_TO DO_. Please copy each line below that contains the string "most".

[Stored records]
╭──
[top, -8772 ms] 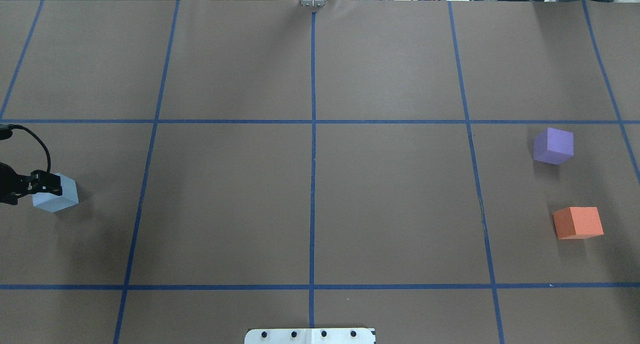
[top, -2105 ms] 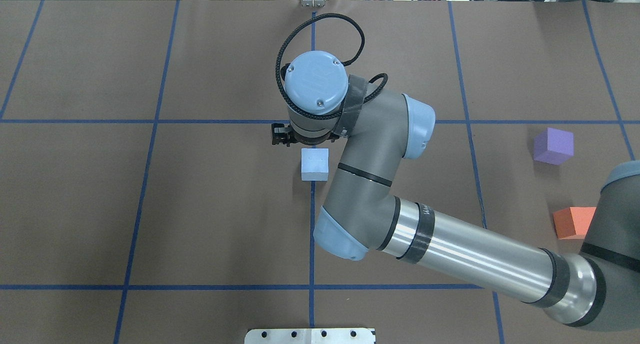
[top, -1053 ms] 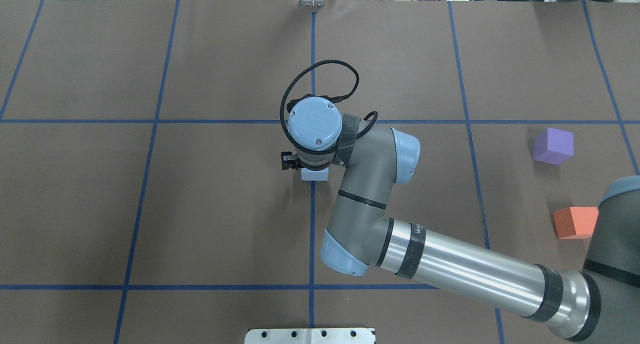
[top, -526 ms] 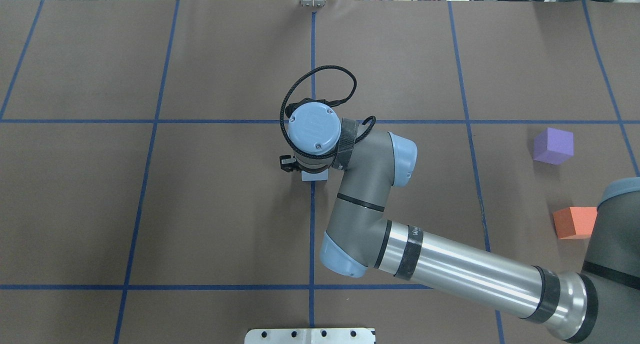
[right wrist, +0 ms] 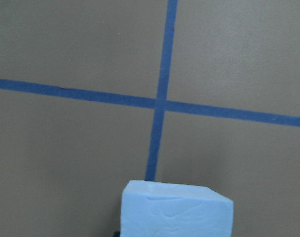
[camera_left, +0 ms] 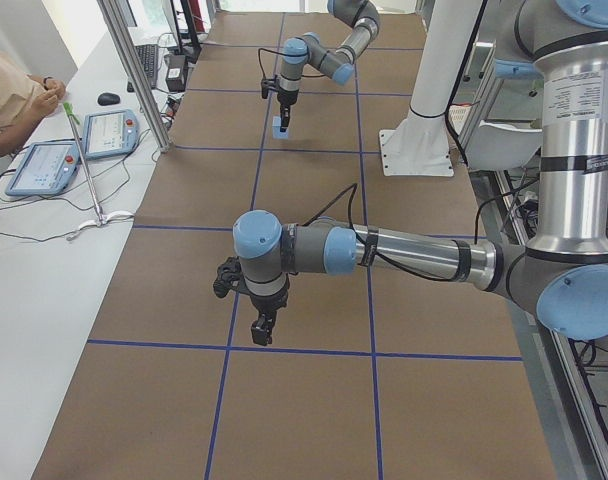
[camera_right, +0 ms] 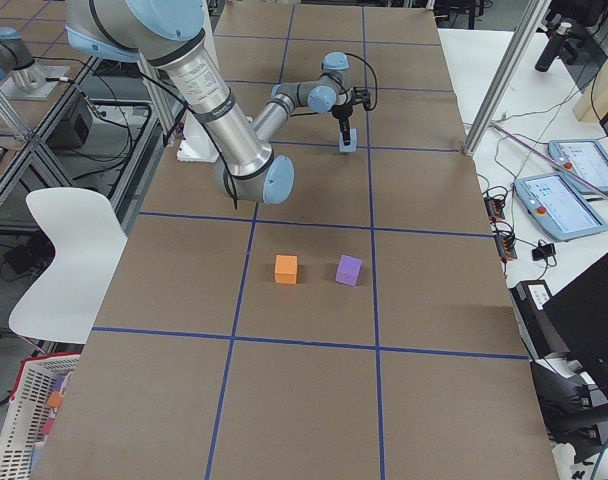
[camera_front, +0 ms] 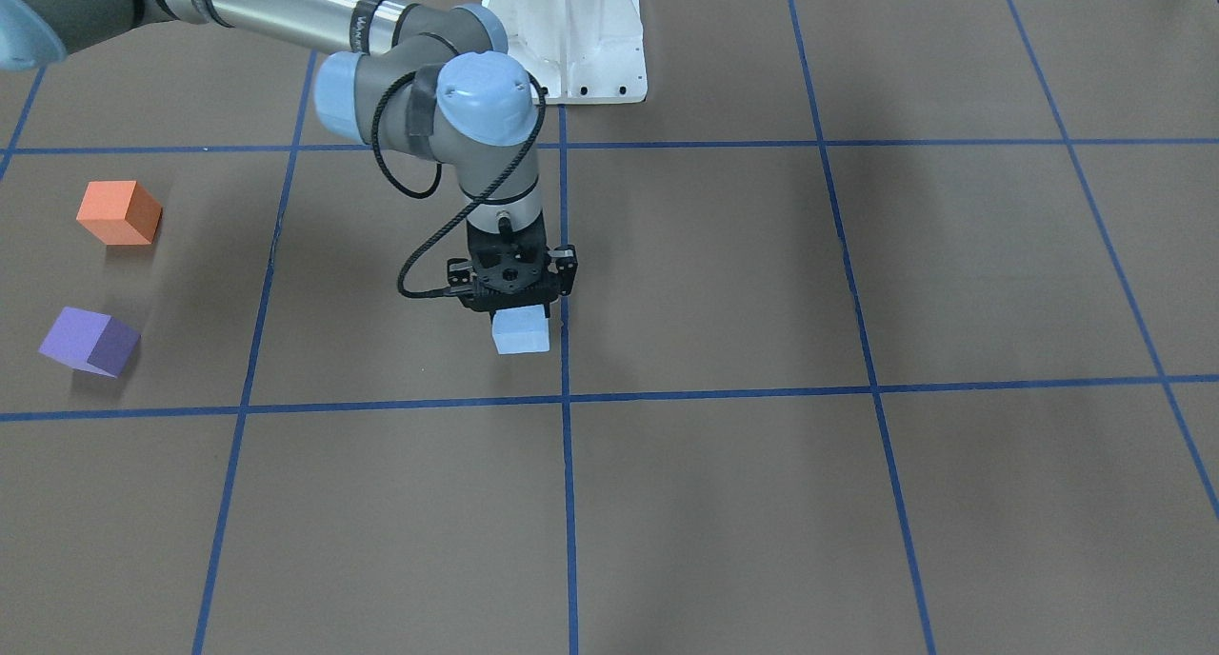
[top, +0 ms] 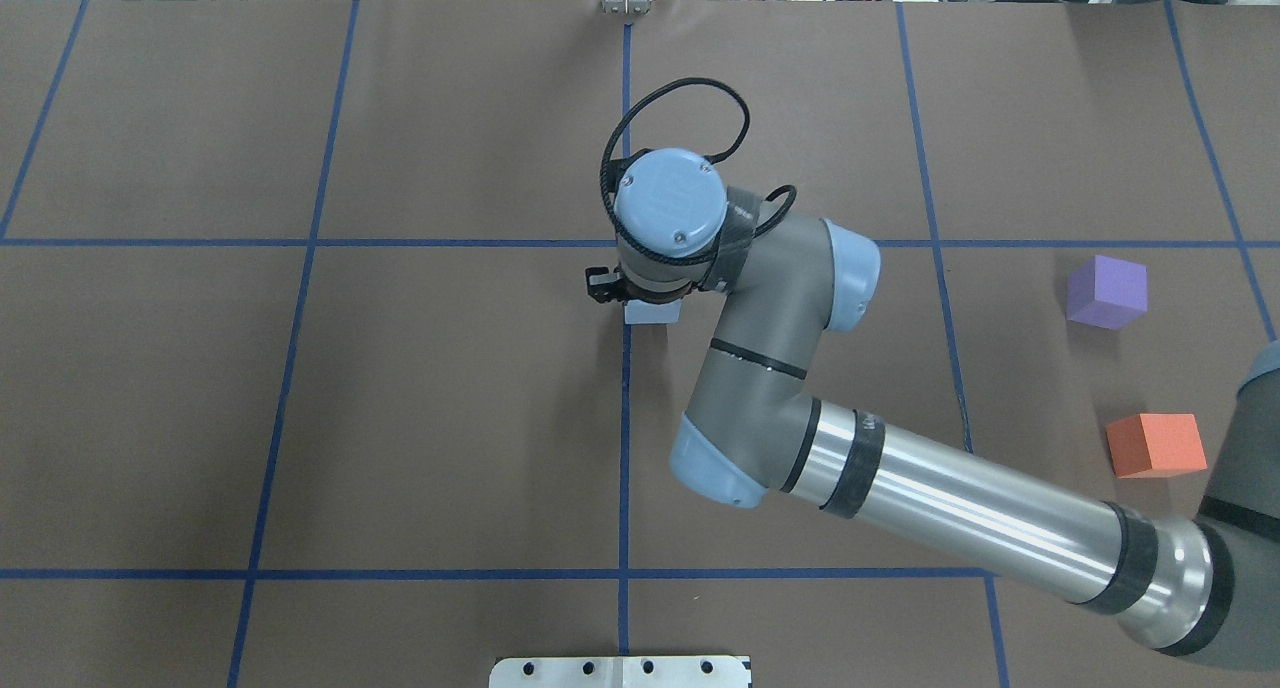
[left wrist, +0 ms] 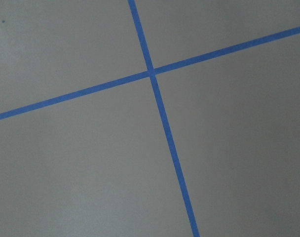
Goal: Place blue block between orange and purple blocks
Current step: 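Carry the light blue cube with the right gripper toward the purple cube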
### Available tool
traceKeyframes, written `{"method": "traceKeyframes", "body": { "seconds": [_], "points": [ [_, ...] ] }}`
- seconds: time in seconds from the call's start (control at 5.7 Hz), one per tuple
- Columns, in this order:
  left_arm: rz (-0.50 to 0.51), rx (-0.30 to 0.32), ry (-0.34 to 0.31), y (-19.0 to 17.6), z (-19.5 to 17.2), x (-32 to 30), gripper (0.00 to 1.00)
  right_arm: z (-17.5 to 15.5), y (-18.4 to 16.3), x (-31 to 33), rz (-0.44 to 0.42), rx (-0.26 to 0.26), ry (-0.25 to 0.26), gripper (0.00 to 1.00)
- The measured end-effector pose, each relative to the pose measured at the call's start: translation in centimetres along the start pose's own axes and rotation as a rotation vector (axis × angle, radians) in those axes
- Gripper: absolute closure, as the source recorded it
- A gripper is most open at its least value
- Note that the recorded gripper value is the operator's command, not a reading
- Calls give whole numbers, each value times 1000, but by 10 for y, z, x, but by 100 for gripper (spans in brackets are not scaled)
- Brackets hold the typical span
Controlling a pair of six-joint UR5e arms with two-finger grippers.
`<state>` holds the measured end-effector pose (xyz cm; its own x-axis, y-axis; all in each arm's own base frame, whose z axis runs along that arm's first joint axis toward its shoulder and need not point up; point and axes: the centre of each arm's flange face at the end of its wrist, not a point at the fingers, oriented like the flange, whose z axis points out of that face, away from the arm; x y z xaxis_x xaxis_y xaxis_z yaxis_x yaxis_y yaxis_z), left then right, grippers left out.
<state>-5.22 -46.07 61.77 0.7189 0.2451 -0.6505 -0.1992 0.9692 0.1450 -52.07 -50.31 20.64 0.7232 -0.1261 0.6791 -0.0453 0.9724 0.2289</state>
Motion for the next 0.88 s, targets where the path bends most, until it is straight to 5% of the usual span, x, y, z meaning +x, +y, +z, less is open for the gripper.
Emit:
{"method": "traceKeyframes", "body": {
  "seconds": [0.35, 0.88],
  "points": [
    [-25, 18, 75, 14, 10, -9, 0, -67, -1, 128, -62, -49, 8, 97],
    [-22, 28, 88, 15, 10, -9, 0, -71, 47, 299, -12, -77, 26, 98]
  ]
}}
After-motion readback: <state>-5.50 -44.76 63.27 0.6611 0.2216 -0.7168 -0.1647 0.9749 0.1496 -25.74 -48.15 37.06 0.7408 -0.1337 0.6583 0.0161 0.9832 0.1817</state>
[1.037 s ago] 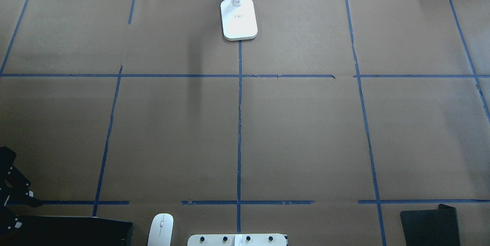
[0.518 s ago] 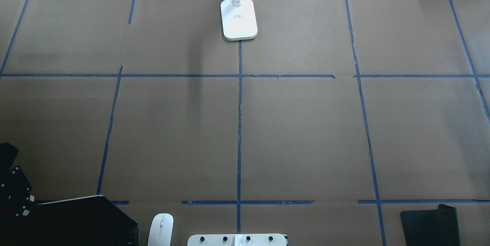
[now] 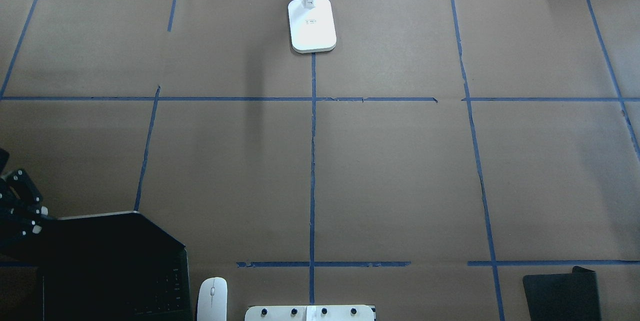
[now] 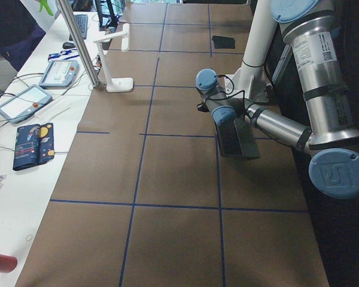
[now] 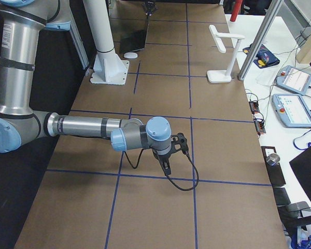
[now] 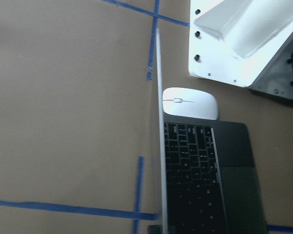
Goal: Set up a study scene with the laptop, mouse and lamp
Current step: 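Carry the laptop with the left gripper beside the lamp and set it down open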
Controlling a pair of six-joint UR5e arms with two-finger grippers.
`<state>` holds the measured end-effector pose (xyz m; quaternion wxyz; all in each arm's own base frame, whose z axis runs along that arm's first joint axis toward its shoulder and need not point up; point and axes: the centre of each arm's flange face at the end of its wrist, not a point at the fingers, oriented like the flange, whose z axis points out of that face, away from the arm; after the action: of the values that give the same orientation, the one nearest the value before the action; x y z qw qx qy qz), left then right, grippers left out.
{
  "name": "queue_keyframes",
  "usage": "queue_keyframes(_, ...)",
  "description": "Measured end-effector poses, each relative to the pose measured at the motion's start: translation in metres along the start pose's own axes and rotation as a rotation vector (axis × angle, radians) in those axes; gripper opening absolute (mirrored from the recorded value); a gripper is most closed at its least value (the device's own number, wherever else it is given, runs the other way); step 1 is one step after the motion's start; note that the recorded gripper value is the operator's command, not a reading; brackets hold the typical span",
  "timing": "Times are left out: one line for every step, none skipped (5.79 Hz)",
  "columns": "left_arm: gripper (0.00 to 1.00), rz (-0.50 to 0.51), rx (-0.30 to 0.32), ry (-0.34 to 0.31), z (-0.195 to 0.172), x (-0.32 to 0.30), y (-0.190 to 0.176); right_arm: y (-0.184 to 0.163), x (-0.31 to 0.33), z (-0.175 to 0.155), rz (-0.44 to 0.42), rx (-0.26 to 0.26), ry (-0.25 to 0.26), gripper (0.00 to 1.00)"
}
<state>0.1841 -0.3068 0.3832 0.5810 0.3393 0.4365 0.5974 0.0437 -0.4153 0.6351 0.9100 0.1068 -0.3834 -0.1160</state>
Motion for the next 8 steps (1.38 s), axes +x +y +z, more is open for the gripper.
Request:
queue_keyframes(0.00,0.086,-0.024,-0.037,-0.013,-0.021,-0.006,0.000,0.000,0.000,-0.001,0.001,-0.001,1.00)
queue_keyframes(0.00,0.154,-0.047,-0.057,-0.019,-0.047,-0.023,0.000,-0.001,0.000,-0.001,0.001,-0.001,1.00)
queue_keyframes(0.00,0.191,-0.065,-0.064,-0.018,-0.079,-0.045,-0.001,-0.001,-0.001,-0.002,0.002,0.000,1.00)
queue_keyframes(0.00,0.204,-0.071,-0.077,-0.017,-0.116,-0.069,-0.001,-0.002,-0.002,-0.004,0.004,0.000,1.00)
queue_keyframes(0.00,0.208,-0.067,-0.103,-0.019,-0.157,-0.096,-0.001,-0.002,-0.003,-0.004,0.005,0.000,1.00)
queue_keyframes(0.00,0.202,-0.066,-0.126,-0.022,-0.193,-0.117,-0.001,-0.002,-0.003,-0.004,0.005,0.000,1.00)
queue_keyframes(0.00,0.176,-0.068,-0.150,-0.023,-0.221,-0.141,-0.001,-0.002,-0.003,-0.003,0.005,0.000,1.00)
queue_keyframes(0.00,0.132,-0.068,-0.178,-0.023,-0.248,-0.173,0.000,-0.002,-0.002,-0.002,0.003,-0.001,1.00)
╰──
_RESULT FOR THIS EXERCISE_.
- A gripper is most open at its least value
Motion for the next 0.88 s, targets where the path bends most, until it is straight to 5% of the usual span, x, y, z meaning +x, +y, +z, less is open for the gripper.
  "description": "Measured end-effector poses, each relative to the pose measured at the motion's start: translation in metres along the start pose's own axes and rotation as a rotation vector (axis × angle, radians) in those axes; gripper opening absolute (mirrored from the recorded value); a gripper is most closed at its least value (the device's own number, wherever else it is given, runs the other way); step 1 is one step after the motion's start; note that the recorded gripper value is the operator's command, not a reading; brackets hold the typical span",

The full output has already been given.